= Dataset content =
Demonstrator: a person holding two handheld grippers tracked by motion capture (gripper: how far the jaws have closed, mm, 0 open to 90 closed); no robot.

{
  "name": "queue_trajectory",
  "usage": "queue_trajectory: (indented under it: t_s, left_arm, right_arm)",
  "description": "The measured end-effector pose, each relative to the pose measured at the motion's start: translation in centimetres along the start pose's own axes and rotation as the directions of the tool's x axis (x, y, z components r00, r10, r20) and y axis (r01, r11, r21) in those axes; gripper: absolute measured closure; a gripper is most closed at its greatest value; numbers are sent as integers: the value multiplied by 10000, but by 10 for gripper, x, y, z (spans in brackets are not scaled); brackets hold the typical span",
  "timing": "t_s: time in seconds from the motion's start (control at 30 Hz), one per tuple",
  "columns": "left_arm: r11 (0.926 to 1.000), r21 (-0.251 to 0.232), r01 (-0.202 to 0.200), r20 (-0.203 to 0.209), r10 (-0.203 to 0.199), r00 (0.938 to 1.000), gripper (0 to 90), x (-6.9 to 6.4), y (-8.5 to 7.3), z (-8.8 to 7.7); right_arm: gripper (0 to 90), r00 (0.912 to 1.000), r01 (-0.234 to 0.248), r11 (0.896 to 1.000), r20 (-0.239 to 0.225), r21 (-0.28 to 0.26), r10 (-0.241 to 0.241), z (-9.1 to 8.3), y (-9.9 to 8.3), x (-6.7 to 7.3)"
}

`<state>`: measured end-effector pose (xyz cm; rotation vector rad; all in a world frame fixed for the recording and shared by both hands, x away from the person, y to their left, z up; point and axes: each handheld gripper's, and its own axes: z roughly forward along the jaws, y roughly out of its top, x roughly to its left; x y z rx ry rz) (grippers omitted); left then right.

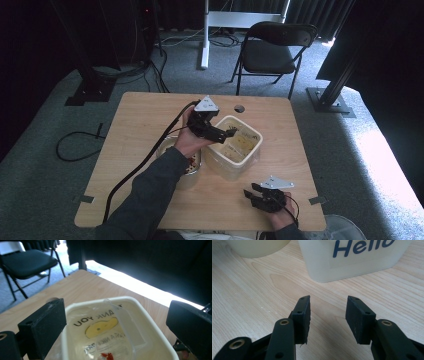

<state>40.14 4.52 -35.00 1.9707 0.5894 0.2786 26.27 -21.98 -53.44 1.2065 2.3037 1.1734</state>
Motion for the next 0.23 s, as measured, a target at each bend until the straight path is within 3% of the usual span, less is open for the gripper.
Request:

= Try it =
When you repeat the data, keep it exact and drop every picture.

= Response to the task =
Demonstrator: a person holding two handheld grippers tracked by motion capture (gripper: how far the jaws have closed, mm, 0 open to 90 closed); no robot.

{
  "name": "queue_trajectory",
  "usage": "queue_trajectory: (indented under it: t_s, left_arm, right_arm)",
  "description": "The measured end-effector pose, each relative to the pose measured at the motion's start: translation in centimetres along the start pose's own axes and rotation as the directions of the tool's x axis (x, y, z components r00, r10, r20) and y axis (r01, r11, r21) in those axes; gripper: absolute measured closure; a gripper is most closed at its greatest value; numbers are sent as integers: the value multiplied by 10000, but by 10 for gripper, x, y, z (spans in brackets are not scaled); brackets hold the typical span",
  "timing": "t_s: time in seconds from the motion's start (control at 30 Hz), one per tuple",
  "columns": "left_arm: r11 (0.926 to 1.000), r21 (-0.251 to 0.232), r01 (-0.202 to 0.200), r20 (-0.203 to 0.209), r10 (-0.203 to 0.199), r00 (0.938 to 1.000), gripper (0 to 90), x (-6.9 to 6.4), y (-8.5 to 7.3), z (-8.8 to 7.7); right_arm: gripper (0 to 90), r00 (0.912 to 1.000), r01 (-0.234 to 0.248), r11 (0.896 to 1.000), r20 (-0.239 to 0.225), r21 (-0.28 to 0.26), r10 (-0.241 to 0.241), z (-9.1 to 8.3), y (-9.9 to 8.3), x (-6.7 to 7.3)"
}

`<state>`: measured end-effector pose (xyz cm; rotation vector rad; all in a world frame fixed for the recording and shared by both hands, x away from the person, y to their left, z up; point and axes: each handheld gripper's, and its own axes: z roughly forward along the jaws, y roughly out of its top, x roughly to its left; x y z rx ry rz) (grippers omitted); left then right.


<state>40.14 4.52 -35.00 1.9707 0.5894 0.2786 26.27 -21.98 -53.44 1.2065 2.3037 1.1734</state>
Motion for the next 0.23 s, as measured, a target at each bend until the straight path is within 3% of the usual span, less is open for the gripper.
Request:

This is the complete answer.